The next year will be difficult for milk producers as the cuts and efficiencies made during the dairy crisis affect technical and financial performance, according to agri-consultant, Promar.
The outlook came following its release of annual farm business accounts results for the year ending March 2016, in which profits in their sample were down 48.8% on the previous period.

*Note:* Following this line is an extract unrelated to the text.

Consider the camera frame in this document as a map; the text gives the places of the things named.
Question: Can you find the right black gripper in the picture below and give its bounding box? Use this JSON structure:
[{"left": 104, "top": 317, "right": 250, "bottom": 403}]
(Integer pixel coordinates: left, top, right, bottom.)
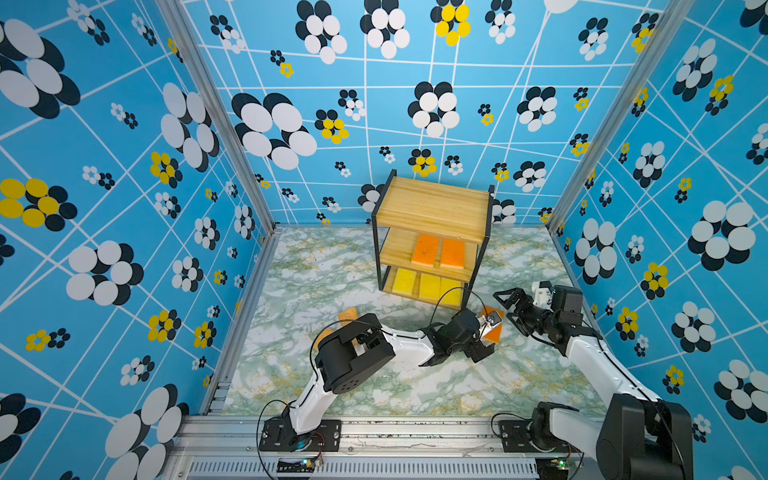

Despite suffering the worst dairy conditions for 30 years, the UK is yet to see a mass exodus of dairy farmers, with numbers shrinking just 1.6% over the past 12 months.
However, the consultants said some producers could be waiting for notice periods or contracts to run out, as well as the end of the EU milk reduction scheme before leaving the industry in 2017.
Efficiency savings, particularly lower calf numbers and retained youngstock made during the previous dairy cycle beginning in March 2014, would start to tell by the end of next year, said Promar.
Sample figures show that increases to youngstock in relation to herd size slowed over the last two cycles and genetic progress may have slowed due to reducing the use of AI to reduce costs.
Although farmgate milk prices rose by 12.95% in the three months from June 2016, the reduction in national herd size, (down 2% between July 2015 and July 2016) and a fall in UK milk production, down 8.05% over the same period, meant producers wouldn’t be able to simply turn the taps back on moving into 2017.
Capital investment in the year to March 2016, which restricted the ability for herds to pick up production swiftly.
These large savings could not continue indefinitely, said farm consultancy manager at Promar, Nigel Davies.
“These big cuts can be sustained for a few years but they can’t be put off forever. In the next two to three years producers will be forced to address these costs.”
Mr Davies said that current milk price increases would not be enough on their own to lead to a recovery in farm finances.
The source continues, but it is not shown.